Jean-Pierre Andrevon est un artisan conscient de son travail qui sait faire monter avec soin la mayonnaise de la peur et du suspense : des ombres glissent dans les couloirs, le changement de point de vue laisse planer le doute sur les véritables coupables. Les relations des personnages entre eux lorsqu'ils étaient plus jeunes remontent à la surface, les événements se précipitent et Andrevon utilise l'hôtel bloqué par la neige, comme un lieu clos éprouvant, peut-être un hommage bien rendu et bien senti à Stephen King et son Shining, mais l'auteur sait bien qu'il n'y a pas besoin d'aller chercher des excuses surnaturelles aux malversations humaines.

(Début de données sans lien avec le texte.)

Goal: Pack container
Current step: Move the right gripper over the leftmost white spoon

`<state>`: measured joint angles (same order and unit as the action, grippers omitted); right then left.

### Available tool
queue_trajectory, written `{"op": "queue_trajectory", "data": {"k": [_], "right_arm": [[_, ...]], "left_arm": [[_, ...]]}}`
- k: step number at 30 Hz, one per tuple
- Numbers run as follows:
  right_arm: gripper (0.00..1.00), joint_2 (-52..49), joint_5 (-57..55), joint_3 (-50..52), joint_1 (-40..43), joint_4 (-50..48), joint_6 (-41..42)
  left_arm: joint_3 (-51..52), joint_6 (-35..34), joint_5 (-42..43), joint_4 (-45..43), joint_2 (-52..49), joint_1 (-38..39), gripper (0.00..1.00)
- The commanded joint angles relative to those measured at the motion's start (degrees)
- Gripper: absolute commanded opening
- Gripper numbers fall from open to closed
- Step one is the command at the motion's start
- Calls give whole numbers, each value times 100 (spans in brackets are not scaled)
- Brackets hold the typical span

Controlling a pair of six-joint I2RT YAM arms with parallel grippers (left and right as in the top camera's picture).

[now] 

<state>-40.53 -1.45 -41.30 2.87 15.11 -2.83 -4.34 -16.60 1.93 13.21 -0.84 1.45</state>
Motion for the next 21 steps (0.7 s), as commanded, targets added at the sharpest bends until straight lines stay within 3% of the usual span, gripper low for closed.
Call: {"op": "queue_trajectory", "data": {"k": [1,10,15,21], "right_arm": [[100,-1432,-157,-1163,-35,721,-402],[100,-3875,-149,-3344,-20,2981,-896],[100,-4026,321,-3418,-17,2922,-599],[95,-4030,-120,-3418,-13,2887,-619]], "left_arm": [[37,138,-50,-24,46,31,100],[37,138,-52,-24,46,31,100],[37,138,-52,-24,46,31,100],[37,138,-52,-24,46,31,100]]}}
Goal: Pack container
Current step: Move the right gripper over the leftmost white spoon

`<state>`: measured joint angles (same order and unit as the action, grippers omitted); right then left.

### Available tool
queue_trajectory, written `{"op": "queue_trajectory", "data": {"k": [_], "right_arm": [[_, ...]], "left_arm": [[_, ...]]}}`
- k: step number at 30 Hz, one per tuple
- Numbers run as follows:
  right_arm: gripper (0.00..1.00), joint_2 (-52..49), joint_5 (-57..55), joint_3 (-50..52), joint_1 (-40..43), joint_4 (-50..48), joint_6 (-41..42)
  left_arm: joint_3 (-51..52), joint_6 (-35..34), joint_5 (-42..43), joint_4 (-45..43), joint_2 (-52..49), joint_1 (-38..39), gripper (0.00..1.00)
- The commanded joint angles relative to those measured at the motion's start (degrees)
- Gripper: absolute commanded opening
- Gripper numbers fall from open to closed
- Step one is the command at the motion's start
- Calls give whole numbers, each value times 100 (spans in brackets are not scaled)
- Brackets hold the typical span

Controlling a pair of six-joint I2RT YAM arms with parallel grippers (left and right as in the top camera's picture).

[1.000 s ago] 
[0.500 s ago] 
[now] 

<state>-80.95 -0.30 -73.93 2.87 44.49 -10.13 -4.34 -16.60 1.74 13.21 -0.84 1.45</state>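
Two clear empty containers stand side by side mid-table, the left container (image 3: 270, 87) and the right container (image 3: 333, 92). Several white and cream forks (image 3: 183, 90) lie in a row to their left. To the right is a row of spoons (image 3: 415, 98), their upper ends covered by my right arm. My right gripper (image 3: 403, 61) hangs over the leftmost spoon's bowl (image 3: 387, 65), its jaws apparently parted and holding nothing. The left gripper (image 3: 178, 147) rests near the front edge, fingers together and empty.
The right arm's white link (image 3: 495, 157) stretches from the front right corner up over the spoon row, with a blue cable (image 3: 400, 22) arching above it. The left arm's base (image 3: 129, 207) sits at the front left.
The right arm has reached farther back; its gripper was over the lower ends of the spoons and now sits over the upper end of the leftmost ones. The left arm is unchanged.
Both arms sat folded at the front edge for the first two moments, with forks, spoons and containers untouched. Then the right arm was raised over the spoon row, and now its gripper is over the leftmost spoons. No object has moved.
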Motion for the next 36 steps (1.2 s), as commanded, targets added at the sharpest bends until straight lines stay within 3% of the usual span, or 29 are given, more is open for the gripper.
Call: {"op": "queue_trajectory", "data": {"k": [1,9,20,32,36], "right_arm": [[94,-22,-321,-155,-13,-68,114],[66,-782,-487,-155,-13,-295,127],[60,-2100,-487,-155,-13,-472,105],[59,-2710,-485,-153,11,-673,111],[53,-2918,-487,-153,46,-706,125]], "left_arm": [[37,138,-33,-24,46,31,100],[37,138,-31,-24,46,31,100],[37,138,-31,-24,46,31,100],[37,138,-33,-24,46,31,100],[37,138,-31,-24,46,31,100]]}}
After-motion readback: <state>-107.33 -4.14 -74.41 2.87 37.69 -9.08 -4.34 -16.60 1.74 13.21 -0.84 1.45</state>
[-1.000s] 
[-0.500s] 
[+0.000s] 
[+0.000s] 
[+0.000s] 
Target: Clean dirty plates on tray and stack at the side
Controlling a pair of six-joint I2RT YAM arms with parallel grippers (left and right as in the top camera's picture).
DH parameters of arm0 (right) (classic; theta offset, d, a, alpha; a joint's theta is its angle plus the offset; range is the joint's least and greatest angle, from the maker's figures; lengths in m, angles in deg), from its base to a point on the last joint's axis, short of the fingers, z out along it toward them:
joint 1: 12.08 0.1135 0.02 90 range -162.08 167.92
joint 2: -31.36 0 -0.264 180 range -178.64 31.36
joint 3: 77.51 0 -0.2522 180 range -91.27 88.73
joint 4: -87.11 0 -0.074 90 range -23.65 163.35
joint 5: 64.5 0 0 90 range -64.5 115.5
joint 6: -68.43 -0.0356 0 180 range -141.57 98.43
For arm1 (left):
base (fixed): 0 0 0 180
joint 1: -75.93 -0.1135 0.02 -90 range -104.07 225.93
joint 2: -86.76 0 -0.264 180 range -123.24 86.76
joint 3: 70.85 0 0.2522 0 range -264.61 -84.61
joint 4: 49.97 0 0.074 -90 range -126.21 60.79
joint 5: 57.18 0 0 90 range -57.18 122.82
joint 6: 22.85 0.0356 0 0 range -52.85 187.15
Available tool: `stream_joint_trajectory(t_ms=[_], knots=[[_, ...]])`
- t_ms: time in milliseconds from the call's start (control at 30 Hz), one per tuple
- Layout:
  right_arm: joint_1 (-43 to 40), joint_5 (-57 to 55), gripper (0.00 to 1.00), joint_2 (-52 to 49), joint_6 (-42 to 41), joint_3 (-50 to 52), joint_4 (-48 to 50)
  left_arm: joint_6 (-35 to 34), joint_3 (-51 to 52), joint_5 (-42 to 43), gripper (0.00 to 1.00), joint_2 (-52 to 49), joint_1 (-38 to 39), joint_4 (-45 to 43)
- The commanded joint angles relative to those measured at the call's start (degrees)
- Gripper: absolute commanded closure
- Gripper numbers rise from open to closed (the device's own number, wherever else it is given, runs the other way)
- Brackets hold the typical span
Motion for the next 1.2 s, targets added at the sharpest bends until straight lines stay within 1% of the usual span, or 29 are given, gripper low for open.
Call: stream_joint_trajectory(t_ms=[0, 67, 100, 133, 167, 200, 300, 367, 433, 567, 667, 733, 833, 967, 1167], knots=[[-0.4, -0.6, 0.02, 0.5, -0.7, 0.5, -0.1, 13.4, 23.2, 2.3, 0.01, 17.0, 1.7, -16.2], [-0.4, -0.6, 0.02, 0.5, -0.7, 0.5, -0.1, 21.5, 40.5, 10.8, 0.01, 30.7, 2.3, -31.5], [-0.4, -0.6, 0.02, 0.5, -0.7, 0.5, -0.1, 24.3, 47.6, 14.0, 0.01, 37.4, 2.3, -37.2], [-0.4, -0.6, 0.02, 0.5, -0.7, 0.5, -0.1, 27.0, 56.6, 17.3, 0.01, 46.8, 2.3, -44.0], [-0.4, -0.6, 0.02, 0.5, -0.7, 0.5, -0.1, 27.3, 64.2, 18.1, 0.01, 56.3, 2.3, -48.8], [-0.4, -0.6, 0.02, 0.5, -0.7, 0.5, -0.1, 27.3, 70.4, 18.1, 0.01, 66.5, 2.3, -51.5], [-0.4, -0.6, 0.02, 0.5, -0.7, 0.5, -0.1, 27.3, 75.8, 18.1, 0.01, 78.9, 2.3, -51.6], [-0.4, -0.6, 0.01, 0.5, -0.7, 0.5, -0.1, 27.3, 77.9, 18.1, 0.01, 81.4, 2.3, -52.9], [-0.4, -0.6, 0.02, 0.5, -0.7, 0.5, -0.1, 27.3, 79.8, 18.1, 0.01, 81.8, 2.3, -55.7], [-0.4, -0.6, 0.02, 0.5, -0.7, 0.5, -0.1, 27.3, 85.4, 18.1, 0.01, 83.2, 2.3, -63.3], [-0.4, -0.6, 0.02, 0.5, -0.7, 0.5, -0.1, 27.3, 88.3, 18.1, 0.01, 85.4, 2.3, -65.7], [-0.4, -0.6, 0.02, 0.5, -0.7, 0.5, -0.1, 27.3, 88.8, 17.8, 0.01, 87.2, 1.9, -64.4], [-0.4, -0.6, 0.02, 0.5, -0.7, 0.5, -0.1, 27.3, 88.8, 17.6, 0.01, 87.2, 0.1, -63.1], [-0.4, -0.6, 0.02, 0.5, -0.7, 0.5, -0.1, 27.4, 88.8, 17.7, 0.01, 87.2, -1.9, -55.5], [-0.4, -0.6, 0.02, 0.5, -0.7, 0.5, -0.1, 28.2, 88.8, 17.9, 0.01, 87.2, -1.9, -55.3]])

Cependant, là où les dix petits indigènes christiens étaient des coupables qu'il fallait châtier, Jean-Pierre Andrevon présente des personnages antipathiques, cherchant le bénéfice facile, parfois prêts à tuer pour voler leurs amis. Si l'on se doute un peu du réel assassin, toujours est-il que le métier d'Andrevon est sans faille et qu'il nous donne en plus un final désabusé et noir, ajoutant par des petits clins d'œil les passages obligés du genre : le téléphone qui ne fonctionne plus, la lumière qui se coupe soudainement, les visites dans les souterrains lugubres aux portes qui claquent... Au fil de son œuvre, on se demande comment cet homme n'a pas eu la reconnaissance qu'il mérite, ni même une flopée de ses livres (ou nouvelles) adaptées pour les écrans. Toujours est-il qu'il convient de lire 9 morts par quelques nuits d'hiver, un roman qui offre une relecture intéressante et un suspense monté à la force du poignet de son illustre aînée anglaise.
Citation
Avec autant de répugnance que s'il avait attrapé un serpent, il brandissait le fil du téléphone. Tranché net.